One pair of fresh tyres = 3 laps..

Hopefully Mrs B will be going out for a fairground ride at Silverstone in a few weeks :thumb:


----------



## Jdm boy (May 13, 2011)

I love that 300zx it's tots amazballs.

Great pictures dude


----------



## Paintmaster1982 (Oct 23, 2007)

Not a fan of drifting as don't really see the point but great photos


----------



## Dan J (Jun 18, 2008)

Nice shots, like the one where the 340 Volvo looks like its going to get a nudge from behind.


----------



## NMH (Apr 25, 2012)

Great shots buddy. :thumb:


----------



## bildo (Mar 29, 2008)

The_Bouncer said:


> 720bhp under that skin - that thing smokes standing still :lol:
> 
> One pair of fresh tyres = 3 laps..
> 
> Hopefully Mrs B will be going out for a fairground ride at Silverstone in a few weeks :thumb:


Yup, was interesting seeing both him and Mark Luney constantly having to change tyres after each battle! :lol:

I tried to apply for media at Silverstone as it's a horrible to track to shoot at due to high fences. Very much doubt they'll be accepting my application so no pics of Mrs B going sideways with a terrified face I'm afraid!



Jdm boy said:


> I love that 300zx it's tots amazballs.
> 
> Great pictures dude


Ditto, never been a fan of 300ZX's til now, it's a great car and really well driven.



Paintmaster1982 said:


> Not a fan of drifting as don't really see the point but great photos


Each to their own!  There's more to it than I think most people realise, but some people can't be convinced! 



Dan J said:


> Nice shots, like the one where the 340 Volvo looks like its going to get a nudge from behind.

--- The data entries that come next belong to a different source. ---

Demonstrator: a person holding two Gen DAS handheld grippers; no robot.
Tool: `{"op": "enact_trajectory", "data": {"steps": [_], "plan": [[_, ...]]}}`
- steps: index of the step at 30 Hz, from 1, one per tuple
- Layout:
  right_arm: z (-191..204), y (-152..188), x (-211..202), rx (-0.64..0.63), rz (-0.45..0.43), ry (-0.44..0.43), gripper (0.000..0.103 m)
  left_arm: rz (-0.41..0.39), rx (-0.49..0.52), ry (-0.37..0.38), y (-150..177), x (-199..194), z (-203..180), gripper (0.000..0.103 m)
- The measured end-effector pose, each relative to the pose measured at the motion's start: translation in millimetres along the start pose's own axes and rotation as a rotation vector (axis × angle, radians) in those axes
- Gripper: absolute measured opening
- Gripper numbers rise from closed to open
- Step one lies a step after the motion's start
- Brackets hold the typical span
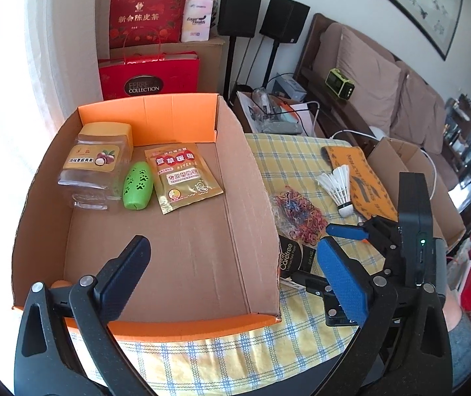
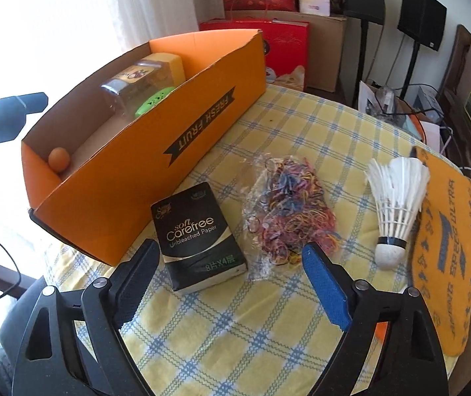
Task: Organize objects
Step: 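Close the right tool on the tissue pack and lift it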
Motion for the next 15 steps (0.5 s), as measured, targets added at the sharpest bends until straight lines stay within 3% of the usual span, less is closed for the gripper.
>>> {"op": "enact_trajectory", "data": {"steps": [6,10,15], "plan": [[13.2,-1.9,14.0,-0.053,0.006,-0.061,0.088,0.010,-0.015,0.000,0.8,3.8,7.2,0.100],[20.7,0.9,27.2,-0.092,0.043,-0.056,0.073,0.015,-0.022,0.012,2.3,6.3,6.5,0.100],[21.8,1.5,30.5,-0.101,0.038,-0.042,0.062,0.021,-0.019,0.016,2.8,8.4,4.4,0.100]]}}
Point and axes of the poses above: each gripper's, at about its wrist camera, not at the fingertips, and x roughly the way its jaws point, z to its left, y to its underside, the point moved 3 cm from there along x, roughly the way its jaws point, and after that the axes turned 7 degrees about -z, right-handed, at the moved point
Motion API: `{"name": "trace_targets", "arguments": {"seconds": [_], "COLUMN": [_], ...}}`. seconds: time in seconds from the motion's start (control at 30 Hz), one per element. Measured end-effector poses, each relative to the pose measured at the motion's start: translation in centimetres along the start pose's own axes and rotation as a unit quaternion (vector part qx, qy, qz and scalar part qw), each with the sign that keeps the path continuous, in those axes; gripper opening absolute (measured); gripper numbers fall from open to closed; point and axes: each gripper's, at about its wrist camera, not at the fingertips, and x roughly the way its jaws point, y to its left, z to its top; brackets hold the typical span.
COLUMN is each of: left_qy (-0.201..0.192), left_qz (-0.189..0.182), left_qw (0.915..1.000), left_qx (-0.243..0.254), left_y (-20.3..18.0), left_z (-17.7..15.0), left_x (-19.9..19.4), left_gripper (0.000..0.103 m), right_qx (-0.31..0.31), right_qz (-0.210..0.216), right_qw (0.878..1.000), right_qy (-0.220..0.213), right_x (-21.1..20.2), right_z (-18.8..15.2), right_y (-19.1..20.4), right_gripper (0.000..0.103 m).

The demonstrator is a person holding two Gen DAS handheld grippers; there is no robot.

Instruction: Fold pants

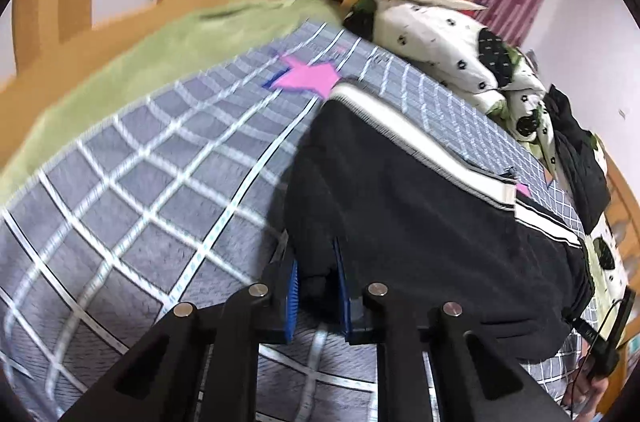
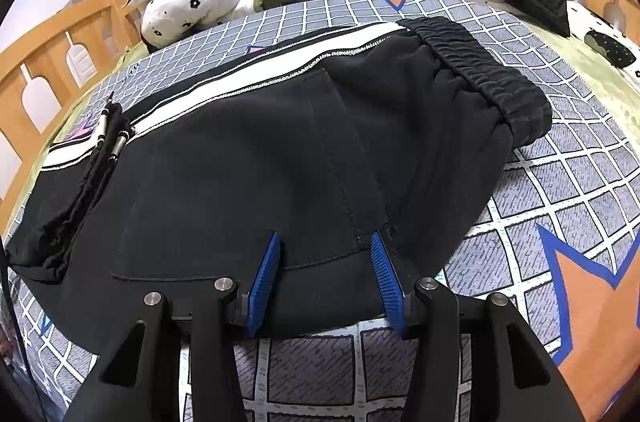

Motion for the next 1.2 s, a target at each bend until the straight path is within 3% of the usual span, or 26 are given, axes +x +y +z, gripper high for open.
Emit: {"name": "trace_targets", "arguments": {"seconds": [0.23, 0.33, 0.5, 0.63, 0.8, 0.9, 1.0, 1.03, 1.1, 1.2], "left_qy": [-0.051, -0.065, -0.040, 0.011, 0.085, 0.068, 0.088, 0.090, 0.072, 0.046], "left_qz": [-0.052, -0.080, -0.141, -0.169, -0.173, -0.175, -0.244, -0.247, -0.219, -0.174], "left_qw": [0.9953, 0.9869, 0.9672, 0.9549, 0.9520, 0.9529, 0.9422, 0.9415, 0.9479, 0.9628], "left_qx": [0.065, 0.125, 0.207, 0.244, 0.238, 0.238, 0.212, 0.211, 0.220, 0.202], "left_y": [-7.6, -13.2, -22.1, -26.4, -27.2, -26.9, -25.3, -25.1, -23.7, -20.0], "left_z": [3.9, 4.3, 1.3, -3.3, -8.2, -8.2, -6.6, -6.4, -6.0, -5.8], "left_x": [-4.5, -5.5, -4.6, -1.2, 4.0, 2.8, 0.7, 0.3, -1.2, -2.3], "left_gripper": [0.013, 0.013, 0.012, 0.012, 0.012, 0.015, 0.030, 0.030, 0.031, 0.052], "right_qx": [0.067, 0.058, 0.029, 0.056, 0.070, 0.062, 0.056, 0.055, 0.052, 0.043], "right_qz": [0.032, 0.008, -0.042, -0.032, -0.029, -0.032, -0.022, -0.014, 0.005, 0.037], "right_qw": [0.997, 0.998, 0.997, 0.995, 0.995, 0.996, 0.997, 0.997, 0.997, 0.997], "right_qy": [-0.006, -0.031, -0.063, -0.075, -0.068, -0.059, -0.057, -0.056, -0.053, -0.046], "right_x": [-2.6, -4.2, -6.7, -8.2, -8.2, -7.6, -7.4, -7.4, -7.2, -6.8], "right_z": [0.7, 0.8, 1.2, 1.3, 1.1, 1.0, 1.0, 1.0, 1.1, 0.9], "right_y": [-2.7, -3.2, -4.5, -6.8, -7.8, -7.4, -6.4, -6.0, -4.9, -2.7], "right_gripper": [0.041, 0.041, 0.041, 0.041, 0.041, 0.041, 0.041, 0.041, 0.041, 0.041]}}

Cheers dude, he got a little bump! 



NMH said:


> Great shots buddy. :thumb:


Cheers mate!


----------



## Paintmaster1982 (Oct 23, 2007)

bildo said:


> Each to their own!  There's more to it than I think most people realise, but some people can't be convinced!


Yeah your right it does take skill and lots of it :thumb:. When I used to drive for BMW on the storage sites it took a good while for me to master the art lol. I guess it's even more difficult in one of those speed machines.

I just don't see the point in drifting. It just reminds me of topgear and fifth gear when they race each other in rwd cars and power slide both cars. People 99.99% of the time don't drive like that and to me driving like that doesn't prove which car is the better or quicker car.

I know drifting is more style but hey.

Keep all 4 wheels on the straight and narrow and I'am happy :thumb:


----------